■ **Task objective**
Your answer should be the full listing, copied word for word.

■ **Provided material**
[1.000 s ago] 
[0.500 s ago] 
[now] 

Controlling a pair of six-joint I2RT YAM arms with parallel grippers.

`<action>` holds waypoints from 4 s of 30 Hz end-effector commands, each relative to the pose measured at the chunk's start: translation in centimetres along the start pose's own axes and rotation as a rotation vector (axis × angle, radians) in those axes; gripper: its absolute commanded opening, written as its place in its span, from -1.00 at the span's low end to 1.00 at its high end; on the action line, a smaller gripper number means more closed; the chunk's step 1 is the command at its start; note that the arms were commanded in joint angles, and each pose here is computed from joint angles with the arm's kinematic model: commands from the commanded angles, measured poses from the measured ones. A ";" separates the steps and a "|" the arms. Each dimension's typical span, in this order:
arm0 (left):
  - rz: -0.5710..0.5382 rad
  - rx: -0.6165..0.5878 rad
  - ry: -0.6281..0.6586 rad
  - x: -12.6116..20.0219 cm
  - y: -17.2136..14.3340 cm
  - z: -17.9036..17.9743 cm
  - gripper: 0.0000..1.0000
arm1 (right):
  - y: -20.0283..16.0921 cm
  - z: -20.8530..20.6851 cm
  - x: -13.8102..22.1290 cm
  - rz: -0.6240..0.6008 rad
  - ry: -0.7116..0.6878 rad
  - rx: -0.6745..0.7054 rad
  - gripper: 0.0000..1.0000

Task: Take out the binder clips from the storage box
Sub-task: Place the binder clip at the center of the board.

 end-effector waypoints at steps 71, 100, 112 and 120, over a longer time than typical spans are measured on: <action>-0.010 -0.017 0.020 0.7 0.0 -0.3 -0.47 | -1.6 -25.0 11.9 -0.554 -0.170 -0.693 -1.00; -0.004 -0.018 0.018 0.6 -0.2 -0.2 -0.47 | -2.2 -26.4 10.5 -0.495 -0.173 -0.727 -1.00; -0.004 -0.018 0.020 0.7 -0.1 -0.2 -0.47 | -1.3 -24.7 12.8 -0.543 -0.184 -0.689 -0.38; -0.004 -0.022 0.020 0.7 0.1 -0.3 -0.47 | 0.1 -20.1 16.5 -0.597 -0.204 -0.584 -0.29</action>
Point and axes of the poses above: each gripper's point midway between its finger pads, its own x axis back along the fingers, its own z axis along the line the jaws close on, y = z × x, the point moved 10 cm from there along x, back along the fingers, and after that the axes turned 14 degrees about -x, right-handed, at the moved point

■ **Result**
[1.000 s ago] 
[0.500 s ago] 
[now] 

Controlling a pair of six-joint I2RT YAM arms with parallel grippers.

`<action>` holds waypoints from 4 s of 30 Hz end-effector commands, each relative to the pose measured at the chunk's start: translation in centimetres along the start pose's own axes and rotation as a rotation vector (axis × angle, radians) in those axes; gripper: its absolute commanded opening, written as its place in its span, from -1.00 at the span's low end to 1.00 at its high end; on the action line, a smaller gripper number means more closed; the chunk's step 1 is the command at its start; note that the arms were commanded in joint angles, and each pose here is computed from joint angles with the arm's kinematic model: commands from the commanded angles, measured poses from the measured ones. A ";" separates the steps and a "|" the arms. Each dimension's typical span, in this order:
arm0 (left):
  - rz: -0.5710..0.5382 rad
  - rx: -0.6165..0.5878 rad
  - ry: -0.6281..0.6586 rad
  - x: -12.6116..20.0219 cm
  - y: -17.2136..14.3340 cm
  - z: -17.9036..17.9743 cm
  - gripper: 0.0000..1.0000
arm1 (right):
  - y: -20.0283..16.0921 cm
  - z: -20.8530..20.6851 cm
  - x: -13.8102..22.1290 cm
  - rz: -0.6240..0.6008 rad
  - ry: -0.7116..0.6878 rad
  - rx: -0.6745..0.7054 rad
  - gripper: 0.0000..1.0000

Task: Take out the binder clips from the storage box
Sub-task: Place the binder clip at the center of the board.

 end-effector waypoints at steps 71, 100, 112 and 120, over a longer time than typical spans are measured on: <action>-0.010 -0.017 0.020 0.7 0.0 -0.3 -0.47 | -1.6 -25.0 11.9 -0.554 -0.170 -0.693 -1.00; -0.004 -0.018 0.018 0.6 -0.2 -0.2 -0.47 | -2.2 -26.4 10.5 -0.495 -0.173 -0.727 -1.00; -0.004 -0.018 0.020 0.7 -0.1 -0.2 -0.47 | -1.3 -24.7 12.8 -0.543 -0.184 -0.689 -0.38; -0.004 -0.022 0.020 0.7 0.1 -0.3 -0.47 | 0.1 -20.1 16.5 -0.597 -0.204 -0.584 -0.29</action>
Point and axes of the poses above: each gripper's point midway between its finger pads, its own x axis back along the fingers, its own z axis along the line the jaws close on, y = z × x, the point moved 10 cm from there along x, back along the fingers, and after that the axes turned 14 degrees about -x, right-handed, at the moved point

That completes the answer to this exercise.